What you will do
Please copy the lines below exactly, from the first one through the line showing "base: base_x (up".
_ _ _ _ _
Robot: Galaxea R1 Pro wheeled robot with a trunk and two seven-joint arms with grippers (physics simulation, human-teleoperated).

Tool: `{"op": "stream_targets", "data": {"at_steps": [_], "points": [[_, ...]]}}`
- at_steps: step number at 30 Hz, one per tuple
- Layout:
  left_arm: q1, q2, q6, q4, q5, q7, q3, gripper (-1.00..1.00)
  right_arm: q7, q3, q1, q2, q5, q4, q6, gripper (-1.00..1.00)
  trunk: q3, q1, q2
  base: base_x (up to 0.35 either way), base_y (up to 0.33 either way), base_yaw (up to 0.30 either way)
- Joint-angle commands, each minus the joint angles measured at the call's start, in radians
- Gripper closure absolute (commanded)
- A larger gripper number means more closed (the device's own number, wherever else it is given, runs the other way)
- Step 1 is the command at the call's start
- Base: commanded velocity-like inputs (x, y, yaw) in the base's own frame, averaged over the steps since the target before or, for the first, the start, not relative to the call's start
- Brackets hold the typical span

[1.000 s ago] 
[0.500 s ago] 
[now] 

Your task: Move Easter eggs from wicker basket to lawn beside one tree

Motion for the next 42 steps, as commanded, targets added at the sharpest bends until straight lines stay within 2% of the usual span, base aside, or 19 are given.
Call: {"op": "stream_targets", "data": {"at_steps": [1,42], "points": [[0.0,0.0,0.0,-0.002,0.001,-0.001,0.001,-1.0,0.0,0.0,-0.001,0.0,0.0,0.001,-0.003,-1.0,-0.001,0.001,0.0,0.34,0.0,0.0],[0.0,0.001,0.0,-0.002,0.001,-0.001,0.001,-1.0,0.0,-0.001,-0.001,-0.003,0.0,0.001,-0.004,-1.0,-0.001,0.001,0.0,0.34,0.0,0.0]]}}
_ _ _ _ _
Response box
Robot: Galaxea R1 Pro wheeled robot with a trunk and two seven-joint arms with grippers (physics simulation, human-teleoperated).

Tool: `{"op": "stream_targets", "data": {"at_steps": [_], "points": [[_, ...]]}}`
- at_steps: step number at 30 Hz, one per tuple
- Layout:
  left_arm: q1, q2, q6, q4, q5, q7, q3, gripper (-1.00..1.00)
  right_arm: q7, q3, q1, q2, q5, q4, q6, gripper (-1.00..1.00)
  trunk: q3, q1, q2
  base: base_x (up to 0.35 either way), base_y (up to 0.33 either way), base_yaw (up to 0.30 either way)

There is nothing more to the exercise.